Bioengineering is a broad term that encompasses the principles of biology and engineering. This innovative field helps us discover new medicines, technologies, and ways of managing human health by developing tools, software, devices and services. Developing nations like India have a huge demand for medical services, and bioengineering is the key to addressing this demand. So, what exactly is bioengineering?
Though the term was coined in 1954 by Hienz Wolf, bioengineering gained momentum around 30 years ago. It is truly interdisciplinary in that it integrates physical, chemical, mathematical, computational sciences and engineering principles to study biology, medicine, behaviour and health. This strong knowledge base helps bioengineering graduates create useful products such as artificial organs, synthetic skin, prostheses, implants and instrumentation that impact medical information systems and health management.
Students who possess an aptitude for life sciences but do not wish to become doctors can opt for bioengineering. They can be employed in the biomedical industry to design and construct devices such as pacemakers, defibrillators, artificial kidneys as well as smart sensors to monitor physiological parameters.

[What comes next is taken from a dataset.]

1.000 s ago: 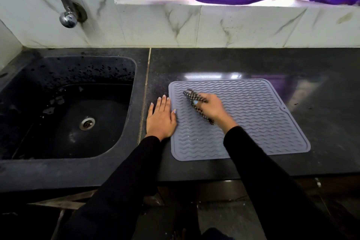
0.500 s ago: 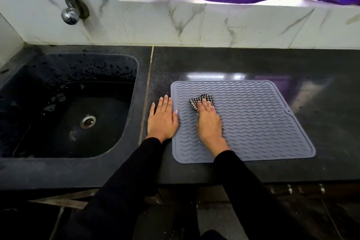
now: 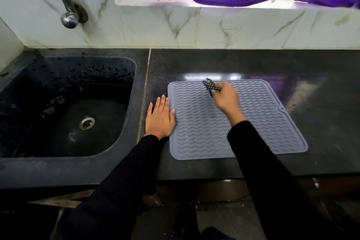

They can also be involved in biomedical instrumentation and computer-based monitoring of patients in intensive care units of speciality hospitals or design new diagnostic procedures involving engineering analysis where direct parameter measurement is not feasible. Alternatively, they can work in the IT industry and employ their skills for mathematical and computational modelling of physiological systems, genomics, proteomics, Next Generation Sequencing (NGS) data, microarray, and so on.
The other industry segments open for them are pharma and biotech, which need good engineers with a working knowledge of biology to develop new viable commercial applications. Bioengineering also comes into play in the field of sustainability such as waste water treatment, bio-remediation, zero-liquid discharge technologies, which deeply impact our environment. Those opting for higher education can try institutes such as University of California Berkeley, John Hopkins, Stanford, or Duke University that possess strong bioengineering departments with good funding.
With the COVID-19 pandemic raging today, the demand for bioengineering is being increasingly felt. Today, we need bioengineers to design and develop low-cost ventilators, automated ambu bags, and rapid thermal screening methods at places like airports and offices. We need cost-effective testing kits, apart from the conventional RT PCR ones being currently employed, biosensors, and masks coated with nano material that can rapidly detect the virus. We need to develop good tracking apps for effective surveillance of population over a vast area. 3D printing is another technology that has been given a fillip due to current demand for PPEs and 3D-printed circuit splitters to connect multiple patients to a ventilator.
Young bioengineers can help decipher the molecular engineering underlying this infectious disease. Remote monitoring of patients in ICU and quarantine centres using IoT is another advantage of this field. A crucial application involves data engineering which can predict the epidemiological spread of diseases using artificial intelligence (AI) and machine-learning methods. What the world needs today is experts who understand that public health care management requires knowledge of multiple domains and bioengineering plays a role in that.